(Work instruction): Give only the number of lines in these records that contain the word "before".

(Data for this task):
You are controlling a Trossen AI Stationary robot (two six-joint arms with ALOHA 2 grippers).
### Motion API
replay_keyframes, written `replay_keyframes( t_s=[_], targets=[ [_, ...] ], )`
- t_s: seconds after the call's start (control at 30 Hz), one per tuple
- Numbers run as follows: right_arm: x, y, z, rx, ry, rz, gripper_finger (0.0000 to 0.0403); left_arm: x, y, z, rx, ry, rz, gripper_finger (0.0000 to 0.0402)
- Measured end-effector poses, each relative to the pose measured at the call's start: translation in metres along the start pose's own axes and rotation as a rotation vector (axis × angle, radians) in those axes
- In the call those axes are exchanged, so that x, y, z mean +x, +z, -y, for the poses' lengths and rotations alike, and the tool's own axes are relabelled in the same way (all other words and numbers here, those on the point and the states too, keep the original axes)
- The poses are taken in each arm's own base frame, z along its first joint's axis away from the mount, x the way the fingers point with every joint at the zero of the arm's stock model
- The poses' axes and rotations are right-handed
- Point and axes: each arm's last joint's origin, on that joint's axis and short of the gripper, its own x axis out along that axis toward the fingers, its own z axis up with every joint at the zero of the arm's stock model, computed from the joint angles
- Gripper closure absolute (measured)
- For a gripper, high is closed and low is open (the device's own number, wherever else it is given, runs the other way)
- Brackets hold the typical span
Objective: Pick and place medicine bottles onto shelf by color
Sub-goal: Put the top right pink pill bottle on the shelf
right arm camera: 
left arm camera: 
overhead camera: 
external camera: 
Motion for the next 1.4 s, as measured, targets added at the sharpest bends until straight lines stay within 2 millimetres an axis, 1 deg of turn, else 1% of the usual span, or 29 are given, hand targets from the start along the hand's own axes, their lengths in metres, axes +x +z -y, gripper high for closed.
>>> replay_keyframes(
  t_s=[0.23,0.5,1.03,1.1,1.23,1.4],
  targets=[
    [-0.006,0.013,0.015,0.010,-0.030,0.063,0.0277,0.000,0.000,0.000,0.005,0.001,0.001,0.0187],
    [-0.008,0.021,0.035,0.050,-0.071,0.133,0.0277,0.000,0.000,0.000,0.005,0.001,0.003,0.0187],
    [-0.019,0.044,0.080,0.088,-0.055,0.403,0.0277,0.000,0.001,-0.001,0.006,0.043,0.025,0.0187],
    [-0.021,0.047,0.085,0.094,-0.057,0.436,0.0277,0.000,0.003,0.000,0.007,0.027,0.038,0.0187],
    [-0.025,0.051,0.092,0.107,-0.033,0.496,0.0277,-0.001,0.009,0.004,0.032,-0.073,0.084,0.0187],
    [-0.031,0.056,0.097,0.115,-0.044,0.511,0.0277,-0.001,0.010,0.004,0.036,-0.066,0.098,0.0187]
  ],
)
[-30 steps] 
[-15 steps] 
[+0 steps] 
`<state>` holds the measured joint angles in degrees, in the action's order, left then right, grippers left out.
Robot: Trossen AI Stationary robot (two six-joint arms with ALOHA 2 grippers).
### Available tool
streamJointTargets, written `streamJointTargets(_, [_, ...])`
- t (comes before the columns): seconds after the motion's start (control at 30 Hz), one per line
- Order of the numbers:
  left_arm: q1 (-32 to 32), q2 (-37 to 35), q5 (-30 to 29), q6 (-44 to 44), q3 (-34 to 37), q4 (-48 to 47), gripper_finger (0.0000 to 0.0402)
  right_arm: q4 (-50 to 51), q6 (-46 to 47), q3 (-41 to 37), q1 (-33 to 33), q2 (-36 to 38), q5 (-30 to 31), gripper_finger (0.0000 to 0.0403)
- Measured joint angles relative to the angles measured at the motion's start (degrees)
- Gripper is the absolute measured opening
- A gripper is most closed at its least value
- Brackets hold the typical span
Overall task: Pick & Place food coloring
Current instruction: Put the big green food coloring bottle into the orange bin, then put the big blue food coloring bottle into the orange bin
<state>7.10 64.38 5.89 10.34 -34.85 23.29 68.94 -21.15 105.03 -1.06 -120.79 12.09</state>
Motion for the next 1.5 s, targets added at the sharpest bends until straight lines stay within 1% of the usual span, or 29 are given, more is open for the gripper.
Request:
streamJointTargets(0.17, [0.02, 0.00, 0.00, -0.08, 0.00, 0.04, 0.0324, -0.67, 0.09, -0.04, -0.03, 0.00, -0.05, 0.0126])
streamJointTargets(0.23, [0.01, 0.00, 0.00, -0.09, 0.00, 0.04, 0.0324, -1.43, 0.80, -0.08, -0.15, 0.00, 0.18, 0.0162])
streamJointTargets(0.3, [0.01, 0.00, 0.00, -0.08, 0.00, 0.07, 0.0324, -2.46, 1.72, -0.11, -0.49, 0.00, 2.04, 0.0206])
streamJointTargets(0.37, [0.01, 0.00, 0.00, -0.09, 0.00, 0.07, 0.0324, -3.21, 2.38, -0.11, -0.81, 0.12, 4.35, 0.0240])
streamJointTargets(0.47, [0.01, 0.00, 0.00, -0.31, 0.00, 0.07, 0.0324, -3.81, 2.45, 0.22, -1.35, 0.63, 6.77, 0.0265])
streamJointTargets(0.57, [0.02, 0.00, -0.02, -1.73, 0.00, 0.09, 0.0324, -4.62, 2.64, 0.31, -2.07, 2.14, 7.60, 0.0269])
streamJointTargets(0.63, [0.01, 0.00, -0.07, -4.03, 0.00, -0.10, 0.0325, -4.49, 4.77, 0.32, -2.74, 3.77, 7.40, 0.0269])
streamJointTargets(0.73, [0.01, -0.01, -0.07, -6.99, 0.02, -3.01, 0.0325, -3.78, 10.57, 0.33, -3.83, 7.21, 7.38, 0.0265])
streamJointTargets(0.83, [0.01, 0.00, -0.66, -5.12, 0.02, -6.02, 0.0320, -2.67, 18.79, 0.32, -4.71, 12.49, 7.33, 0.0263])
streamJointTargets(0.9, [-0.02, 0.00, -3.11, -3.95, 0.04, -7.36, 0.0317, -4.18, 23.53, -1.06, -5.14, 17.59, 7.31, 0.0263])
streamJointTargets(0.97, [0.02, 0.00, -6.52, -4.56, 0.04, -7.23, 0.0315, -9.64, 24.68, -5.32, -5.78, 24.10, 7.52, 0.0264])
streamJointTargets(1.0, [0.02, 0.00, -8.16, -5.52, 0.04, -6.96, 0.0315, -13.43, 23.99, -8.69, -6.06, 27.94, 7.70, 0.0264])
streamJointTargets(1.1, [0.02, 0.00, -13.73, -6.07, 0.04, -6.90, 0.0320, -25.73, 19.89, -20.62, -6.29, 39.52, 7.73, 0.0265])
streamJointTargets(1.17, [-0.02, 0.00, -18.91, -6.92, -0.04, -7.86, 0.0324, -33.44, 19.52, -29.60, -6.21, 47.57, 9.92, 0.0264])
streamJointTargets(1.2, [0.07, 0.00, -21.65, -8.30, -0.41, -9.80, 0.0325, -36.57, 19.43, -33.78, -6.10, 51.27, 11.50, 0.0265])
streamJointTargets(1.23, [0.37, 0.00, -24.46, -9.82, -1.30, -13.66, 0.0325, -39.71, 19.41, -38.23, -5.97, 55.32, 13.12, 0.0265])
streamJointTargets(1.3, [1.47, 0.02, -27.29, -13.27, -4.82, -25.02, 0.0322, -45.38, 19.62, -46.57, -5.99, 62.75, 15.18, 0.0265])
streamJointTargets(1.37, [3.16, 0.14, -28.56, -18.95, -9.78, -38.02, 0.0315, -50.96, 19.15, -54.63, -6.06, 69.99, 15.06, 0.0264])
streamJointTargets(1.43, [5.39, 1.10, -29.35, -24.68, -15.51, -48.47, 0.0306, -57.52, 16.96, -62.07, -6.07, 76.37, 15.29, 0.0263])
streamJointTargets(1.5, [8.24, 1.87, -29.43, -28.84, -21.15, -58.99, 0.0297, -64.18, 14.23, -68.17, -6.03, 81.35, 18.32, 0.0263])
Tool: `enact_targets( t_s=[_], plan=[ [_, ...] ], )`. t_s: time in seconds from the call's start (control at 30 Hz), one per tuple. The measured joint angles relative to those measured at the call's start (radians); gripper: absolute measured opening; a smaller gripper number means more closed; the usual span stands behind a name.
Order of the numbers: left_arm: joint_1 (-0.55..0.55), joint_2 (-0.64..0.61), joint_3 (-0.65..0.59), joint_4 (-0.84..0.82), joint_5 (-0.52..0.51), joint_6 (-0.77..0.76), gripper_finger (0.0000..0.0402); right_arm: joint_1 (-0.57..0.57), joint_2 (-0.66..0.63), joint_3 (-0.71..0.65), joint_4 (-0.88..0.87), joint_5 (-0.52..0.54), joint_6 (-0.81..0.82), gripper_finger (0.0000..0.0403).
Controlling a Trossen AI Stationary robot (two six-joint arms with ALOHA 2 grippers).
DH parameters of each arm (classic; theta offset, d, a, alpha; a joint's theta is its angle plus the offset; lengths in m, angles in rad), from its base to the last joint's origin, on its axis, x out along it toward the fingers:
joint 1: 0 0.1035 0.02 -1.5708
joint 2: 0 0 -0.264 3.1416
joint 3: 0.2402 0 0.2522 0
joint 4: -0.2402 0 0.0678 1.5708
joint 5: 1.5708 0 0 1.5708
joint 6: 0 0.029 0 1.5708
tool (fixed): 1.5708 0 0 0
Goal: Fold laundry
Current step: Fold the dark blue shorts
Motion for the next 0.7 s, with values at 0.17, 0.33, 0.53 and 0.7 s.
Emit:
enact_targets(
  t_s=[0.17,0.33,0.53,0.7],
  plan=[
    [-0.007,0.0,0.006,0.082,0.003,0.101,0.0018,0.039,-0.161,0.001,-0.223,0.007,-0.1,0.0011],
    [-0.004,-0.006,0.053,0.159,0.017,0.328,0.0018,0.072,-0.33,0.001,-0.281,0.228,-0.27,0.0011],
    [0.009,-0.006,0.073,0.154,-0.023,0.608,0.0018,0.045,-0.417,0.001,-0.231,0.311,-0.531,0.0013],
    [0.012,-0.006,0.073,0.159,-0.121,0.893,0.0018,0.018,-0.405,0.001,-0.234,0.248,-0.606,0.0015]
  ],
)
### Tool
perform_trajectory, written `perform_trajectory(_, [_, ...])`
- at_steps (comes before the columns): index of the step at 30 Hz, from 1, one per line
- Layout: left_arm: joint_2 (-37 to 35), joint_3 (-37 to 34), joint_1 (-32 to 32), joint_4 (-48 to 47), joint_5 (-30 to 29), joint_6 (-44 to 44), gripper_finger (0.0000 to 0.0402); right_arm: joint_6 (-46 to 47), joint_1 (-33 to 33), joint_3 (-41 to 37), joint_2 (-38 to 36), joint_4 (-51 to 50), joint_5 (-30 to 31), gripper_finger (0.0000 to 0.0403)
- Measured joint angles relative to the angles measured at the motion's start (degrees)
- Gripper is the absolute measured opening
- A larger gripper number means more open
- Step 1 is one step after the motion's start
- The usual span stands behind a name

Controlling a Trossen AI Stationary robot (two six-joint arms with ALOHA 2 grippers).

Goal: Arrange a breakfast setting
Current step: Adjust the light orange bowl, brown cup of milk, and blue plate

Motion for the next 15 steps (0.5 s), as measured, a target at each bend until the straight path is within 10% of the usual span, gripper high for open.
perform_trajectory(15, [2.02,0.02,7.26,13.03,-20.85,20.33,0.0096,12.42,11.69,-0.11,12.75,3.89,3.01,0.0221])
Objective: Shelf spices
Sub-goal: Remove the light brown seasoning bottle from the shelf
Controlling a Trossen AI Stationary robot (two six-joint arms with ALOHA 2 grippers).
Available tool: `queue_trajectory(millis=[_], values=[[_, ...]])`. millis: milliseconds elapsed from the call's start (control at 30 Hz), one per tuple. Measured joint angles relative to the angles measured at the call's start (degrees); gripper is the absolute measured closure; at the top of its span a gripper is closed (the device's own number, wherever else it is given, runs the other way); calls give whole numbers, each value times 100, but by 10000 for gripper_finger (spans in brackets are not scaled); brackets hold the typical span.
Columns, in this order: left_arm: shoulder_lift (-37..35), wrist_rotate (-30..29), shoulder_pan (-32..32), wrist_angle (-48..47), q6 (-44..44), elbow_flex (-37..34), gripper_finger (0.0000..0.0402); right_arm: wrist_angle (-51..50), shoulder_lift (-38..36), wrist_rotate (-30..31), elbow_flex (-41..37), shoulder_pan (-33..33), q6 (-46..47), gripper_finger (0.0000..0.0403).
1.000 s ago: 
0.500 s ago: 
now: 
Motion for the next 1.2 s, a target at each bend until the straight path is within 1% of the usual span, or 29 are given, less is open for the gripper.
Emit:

(Response to the task): 2